Trait-based recovery trajectories of prey communities following top predator removal

Non-native species have been introduced to ecosystems worldwide by accident and intentionally. For example, mountain lakes have been stocked with non-native fish that are ecologically disruptive predators. While much is known about the impacts of these fish on the sensitive alpine ecosystems, there is little known about the recovery trajectories once fish are removed.

After fish removal, a succession of different prey species may reestablish in the lakes, resulting in some lakes that look like natural fishless ecosystems, while other lake communities may not recover to a pre-invasion condition. This project examines the return of the former prey species and delves into the functional traits of those prey species and ecosystem functions crucial for ecosystem resilience.

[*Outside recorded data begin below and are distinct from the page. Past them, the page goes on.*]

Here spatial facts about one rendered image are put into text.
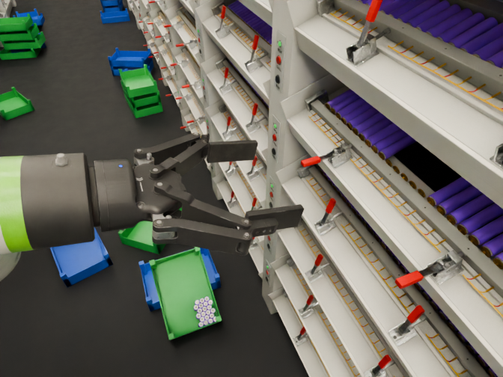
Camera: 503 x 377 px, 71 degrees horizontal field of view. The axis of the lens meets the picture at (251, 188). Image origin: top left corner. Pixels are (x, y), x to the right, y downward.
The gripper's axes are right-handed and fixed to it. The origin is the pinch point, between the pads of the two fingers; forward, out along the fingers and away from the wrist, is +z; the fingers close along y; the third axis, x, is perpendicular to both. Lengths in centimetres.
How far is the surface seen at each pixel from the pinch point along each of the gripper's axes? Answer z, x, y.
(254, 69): 22, -7, -55
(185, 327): 7, -103, -37
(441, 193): 27.6, -1.3, 5.4
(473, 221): 27.6, -1.3, 11.6
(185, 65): 31, -45, -153
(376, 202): 22.3, -7.3, -0.2
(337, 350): 37, -63, 2
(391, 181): 23.9, -3.3, -0.6
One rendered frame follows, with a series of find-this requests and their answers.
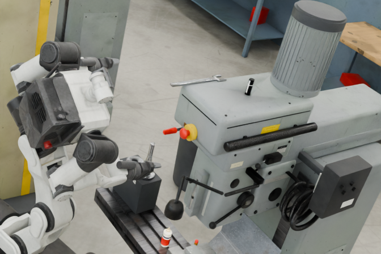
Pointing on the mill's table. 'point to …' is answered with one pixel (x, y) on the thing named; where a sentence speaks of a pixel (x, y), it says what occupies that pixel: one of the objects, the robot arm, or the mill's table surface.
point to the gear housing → (247, 155)
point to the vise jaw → (175, 250)
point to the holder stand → (139, 190)
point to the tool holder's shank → (150, 152)
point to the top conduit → (269, 136)
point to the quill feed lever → (244, 199)
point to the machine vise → (203, 248)
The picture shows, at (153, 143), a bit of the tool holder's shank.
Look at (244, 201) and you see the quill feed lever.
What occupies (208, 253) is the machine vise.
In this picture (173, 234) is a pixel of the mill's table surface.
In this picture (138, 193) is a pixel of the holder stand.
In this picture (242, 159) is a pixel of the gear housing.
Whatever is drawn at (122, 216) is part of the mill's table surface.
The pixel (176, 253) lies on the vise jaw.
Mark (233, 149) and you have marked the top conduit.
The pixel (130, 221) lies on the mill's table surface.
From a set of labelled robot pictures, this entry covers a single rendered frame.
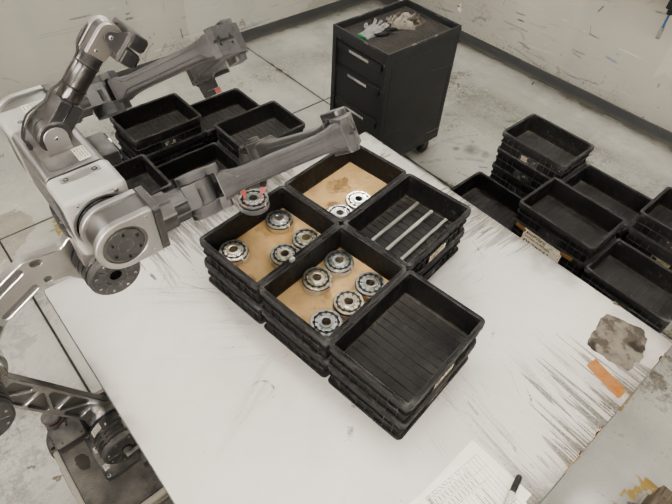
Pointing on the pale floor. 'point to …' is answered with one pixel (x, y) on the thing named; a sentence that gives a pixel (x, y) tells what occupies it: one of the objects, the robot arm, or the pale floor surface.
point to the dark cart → (394, 75)
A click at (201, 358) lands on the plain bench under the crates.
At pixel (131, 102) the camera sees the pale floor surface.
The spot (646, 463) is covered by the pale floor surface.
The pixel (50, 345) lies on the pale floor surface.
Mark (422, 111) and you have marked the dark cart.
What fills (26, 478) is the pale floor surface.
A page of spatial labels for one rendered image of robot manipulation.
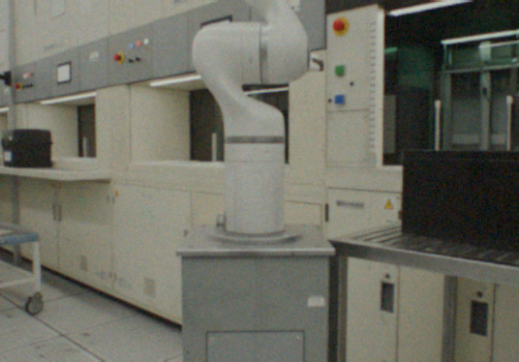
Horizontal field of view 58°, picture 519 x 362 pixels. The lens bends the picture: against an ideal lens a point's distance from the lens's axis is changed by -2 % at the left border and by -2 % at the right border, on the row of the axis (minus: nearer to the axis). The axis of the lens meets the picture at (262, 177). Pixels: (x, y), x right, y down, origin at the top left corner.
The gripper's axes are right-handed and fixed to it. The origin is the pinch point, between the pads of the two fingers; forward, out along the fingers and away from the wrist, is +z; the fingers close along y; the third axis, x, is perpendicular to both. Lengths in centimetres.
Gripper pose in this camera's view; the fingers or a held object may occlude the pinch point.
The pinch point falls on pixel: (318, 66)
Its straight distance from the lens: 159.3
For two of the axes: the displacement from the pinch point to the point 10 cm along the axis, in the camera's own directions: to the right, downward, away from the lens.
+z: 6.9, -0.5, 7.2
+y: 7.2, 0.4, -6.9
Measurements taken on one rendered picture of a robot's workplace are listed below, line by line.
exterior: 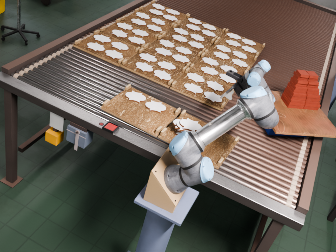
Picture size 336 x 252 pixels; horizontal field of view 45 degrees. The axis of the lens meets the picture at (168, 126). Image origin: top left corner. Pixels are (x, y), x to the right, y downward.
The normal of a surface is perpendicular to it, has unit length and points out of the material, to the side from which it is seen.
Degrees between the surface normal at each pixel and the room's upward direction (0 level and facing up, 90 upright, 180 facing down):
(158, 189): 90
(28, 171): 0
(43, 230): 0
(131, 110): 0
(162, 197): 90
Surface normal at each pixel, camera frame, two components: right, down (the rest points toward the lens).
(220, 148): 0.22, -0.78
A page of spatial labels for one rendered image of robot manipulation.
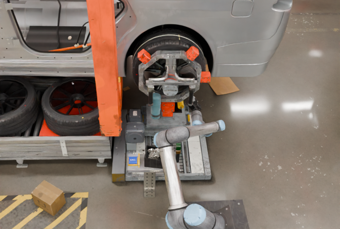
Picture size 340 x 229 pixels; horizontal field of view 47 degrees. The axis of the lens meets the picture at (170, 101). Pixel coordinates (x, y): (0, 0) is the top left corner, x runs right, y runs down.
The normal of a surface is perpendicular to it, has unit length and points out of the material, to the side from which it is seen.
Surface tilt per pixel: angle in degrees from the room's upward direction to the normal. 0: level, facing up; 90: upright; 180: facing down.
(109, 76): 90
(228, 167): 0
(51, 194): 0
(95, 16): 90
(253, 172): 0
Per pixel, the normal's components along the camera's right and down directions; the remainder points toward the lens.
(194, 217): -0.57, -0.55
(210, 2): 0.05, 0.69
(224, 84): 0.06, -0.74
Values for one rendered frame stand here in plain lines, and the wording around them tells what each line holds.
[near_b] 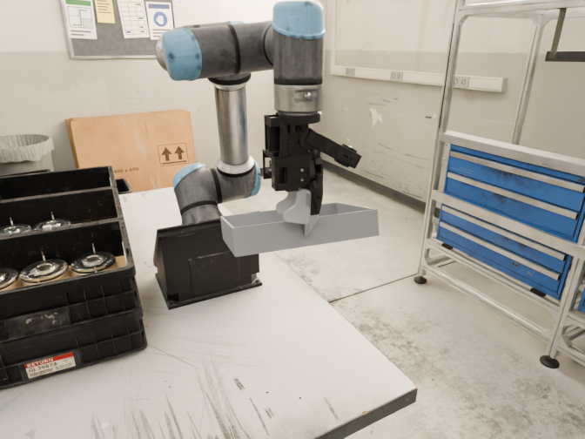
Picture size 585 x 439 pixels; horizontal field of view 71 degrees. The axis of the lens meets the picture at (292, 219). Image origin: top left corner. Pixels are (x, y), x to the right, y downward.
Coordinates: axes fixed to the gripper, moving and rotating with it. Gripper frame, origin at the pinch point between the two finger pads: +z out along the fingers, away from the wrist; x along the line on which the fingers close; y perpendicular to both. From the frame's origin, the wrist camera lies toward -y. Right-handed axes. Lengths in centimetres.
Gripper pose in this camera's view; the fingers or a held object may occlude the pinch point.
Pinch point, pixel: (308, 226)
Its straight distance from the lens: 73.1
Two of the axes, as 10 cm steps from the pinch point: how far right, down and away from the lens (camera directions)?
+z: 0.0, 9.2, 3.9
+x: 3.4, 3.7, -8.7
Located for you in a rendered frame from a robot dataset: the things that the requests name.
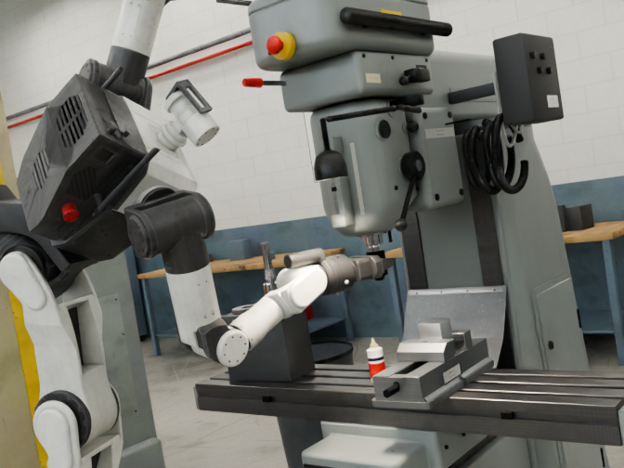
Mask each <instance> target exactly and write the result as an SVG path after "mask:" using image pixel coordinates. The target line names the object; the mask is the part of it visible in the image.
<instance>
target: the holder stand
mask: <svg viewBox="0 0 624 468"><path fill-rule="evenodd" d="M254 305H255V304H252V305H243V306H239V307H235V308H233V309H232V313H230V314H227V315H225V316H222V317H221V319H222V320H224V321H225V322H226V324H227V325H229V324H230V323H232V322H233V321H234V320H235V319H236V318H238V317H239V316H240V315H241V314H243V313H245V312H246V311H248V310H249V309H251V308H252V307H253V306H254ZM227 368H228V374H229V380H230V381H274V382H291V381H293V380H295V379H297V378H299V377H301V376H303V375H305V374H307V373H309V372H310V371H312V370H314V369H315V363H314V358H313V352H312V346H311V341H310V334H309V329H308V323H307V317H306V310H304V311H303V312H302V313H299V314H294V315H292V316H291V317H290V318H286V319H282V320H281V321H280V322H279V323H278V324H277V325H276V326H275V327H274V328H273V329H271V330H270V331H269V332H268V333H267V334H266V336H265V337H264V339H263V340H262V341H261V342H260V343H259V344H257V345H256V346H255V347H254V348H253V349H252V350H250V351H248V352H247V355H246V357H245V359H244V360H243V361H242V362H241V363H240V364H239V365H237V366H235V367H227Z"/></svg>
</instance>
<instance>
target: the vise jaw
mask: <svg viewBox="0 0 624 468"><path fill-rule="evenodd" d="M396 354H397V361H415V362H446V361H447V360H449V359H451V358H453V357H455V354H456V348H455V343H454V339H408V340H406V341H404V342H402V343H400V344H399V346H398V349H397V351H396Z"/></svg>
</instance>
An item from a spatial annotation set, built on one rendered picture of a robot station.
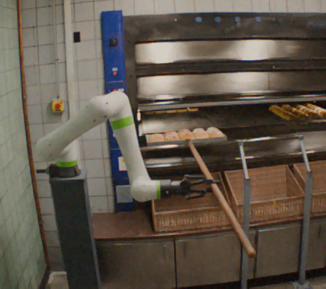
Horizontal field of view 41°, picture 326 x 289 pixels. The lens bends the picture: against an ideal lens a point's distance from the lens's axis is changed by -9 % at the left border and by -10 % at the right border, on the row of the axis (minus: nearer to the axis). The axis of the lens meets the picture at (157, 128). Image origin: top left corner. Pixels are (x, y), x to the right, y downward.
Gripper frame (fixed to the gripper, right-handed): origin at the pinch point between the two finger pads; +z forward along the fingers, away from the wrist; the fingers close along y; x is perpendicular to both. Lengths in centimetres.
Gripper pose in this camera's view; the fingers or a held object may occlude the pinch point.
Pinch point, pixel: (212, 185)
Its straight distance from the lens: 231.3
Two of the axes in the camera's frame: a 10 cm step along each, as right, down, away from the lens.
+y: 0.5, 9.8, 1.9
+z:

The research will provide new insights into the connections between taxonomic and functional recovery. The project’s focus on functional redundancy as a vulnerability indicator will contribute to the broader understanding of ecosystem resilience. Using a combination of large-scale lake surveys and experiments, this project will elucidate fundamental principles of community recovery and establish a robust foundation for trait-based conservation in the face of unprecedented and pressing environmental challenges.

Additional impacts include educating local communities about natural history and ecological research and creating an educational resource to train the next generation of ecologists in multivariate data analysis.

Community assembly frameworks, centered on taxonomic units, inadequately predict ecosystem function due to context-dependent species traits, leaving a gap in our understanding of ecosystem dynamics. This project bridges the gap between taxonomic and functional perspectives in ecology, recognizing the importance of traits in driving ecosystem function.

The mountain lakes of the Sierra Nevada in California will be used as a natural laboratory for studying community reassembly following non-native fish removal. Plankton and trait data from 421 lakes will allow a robust comparison of the recovery trajectories of zooplankton community taxonomic and functional structures following fish eradication. To complement the survey data, a replicated whole-lake fish removal will examine the short-term dynamics of zooplankton recovery.

Finally, a large-scale mesocosm experiment will determine how communities with varying levels of functional redundancy respond to disturbance, testing the utility of functional redundancy as a community vulnerability indicator.

This award reflects NSF's statutory mission and has been deemed worthy of support through evaluation using the Foundation's intellectual merit and broader impacts review criteria.